NYC Landlord Accused of Dividing Condo Horizontally Into Two 4 1/2-ft High Apartments

A New York condo owner is accusing of splitting his Lower East Side apartment into an illegal duplex. But rather than adding walls, he reportedly lowered the ceiling and divided the unite horizontally into two cramped floors.

The ceilings were just 4 1/2 feet high, forcing the nine tenants to crouch or even walk on their knees. The owner reportedly even put bubble wrap on the ceiling to keep residents from banging their head on low-hanging pipes.

On Saturday the New York Buildings Department issued nearly a dozen violations to Jing Ya Lin, the listed owner of Apartment 701 at 165 Henry Street. Jing bought the unit in September 2015, the New York Post reports, and while it’s not apparent how much he paid, his listed mortgage was only $9,622.

Jing is the second owner at 165 Henry Street accused of giving his unit a Being John Malkovich makeover: The day before, inspectors responding to a 311 call issued numerous citations to Xue Ping Ni for setting up his 634-square-foot apartment into a pint-sized pied a-terre with some 11 sub-units.

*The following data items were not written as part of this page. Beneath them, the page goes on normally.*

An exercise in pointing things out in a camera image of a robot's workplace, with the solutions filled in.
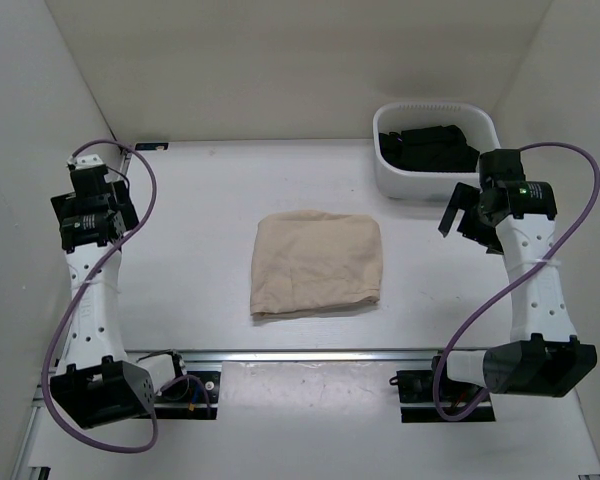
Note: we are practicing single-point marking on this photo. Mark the blue corner label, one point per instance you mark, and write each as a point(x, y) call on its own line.
point(152, 146)

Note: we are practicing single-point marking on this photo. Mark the black trousers in basket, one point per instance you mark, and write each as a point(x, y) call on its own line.
point(441, 149)

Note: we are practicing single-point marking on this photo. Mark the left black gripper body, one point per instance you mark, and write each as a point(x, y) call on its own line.
point(123, 205)

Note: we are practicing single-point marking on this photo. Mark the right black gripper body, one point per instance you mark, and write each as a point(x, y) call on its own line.
point(477, 226)

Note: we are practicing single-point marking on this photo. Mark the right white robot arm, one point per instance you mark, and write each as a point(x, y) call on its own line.
point(515, 218)

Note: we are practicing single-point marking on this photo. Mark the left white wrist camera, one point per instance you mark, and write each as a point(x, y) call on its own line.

Ni was slapped with more than $144,000 for carving up 601 Henry Street without proper electrical, structural and plumbing permits. He was also cited for having an illegal bathroom and no sprinklers.

Manhattan Councilman Ben Kallos called the arrangement “funny in fiction, but a horror story in real life.

Residents were seen moving out late Friday, the Post reports, with one telling the paper he was being charged $600 a month rent. In comparison, a neighbor claimed she paid $2,800 a month for a one bedroom on the sixth floor.

It was a Post writer reporting on Ni’s condo that tipped off inspectors about Jing: They noticed the air conditioners in the unit above Ni’s were oddly stacked on top of each other. Officials with the Buildings Department returned hours later to investigate.

“I’ve never seen air conditioners stacked atop one another like that — five air conditioners in three windows,” said Councilman Kallos. “I can’t imagine needing that much air-conditioning in one apartment, so if someone sees this on the street, that should be more than sufficient for the Department of Buildings to also investigate that apartment.”

At the turn of the 20th century, 601 Henry had been a rabbinic yeshiva, Jeshibath Jacob Joseph—a Star of David can still be seen embedded on the building’s facade.

According to city records, there are only supposed to be 27 legal apartments, spread across five floors.

“Every New Yorker deserves a safe and legal place to live, which is why we’re committed to routing out dangerous firetraps and ordering the landlords to make these apartments safe,” said Buildings Department spokesman Andrew Rudansky said, adding that the squished setup “poses an extreme hazard to [tenants’] safety, as well as the safety of their neighbors, and first responders.”

“We are holding this landlord accountable for their egregious failure to keep the building safe and livable for tenants,” he said.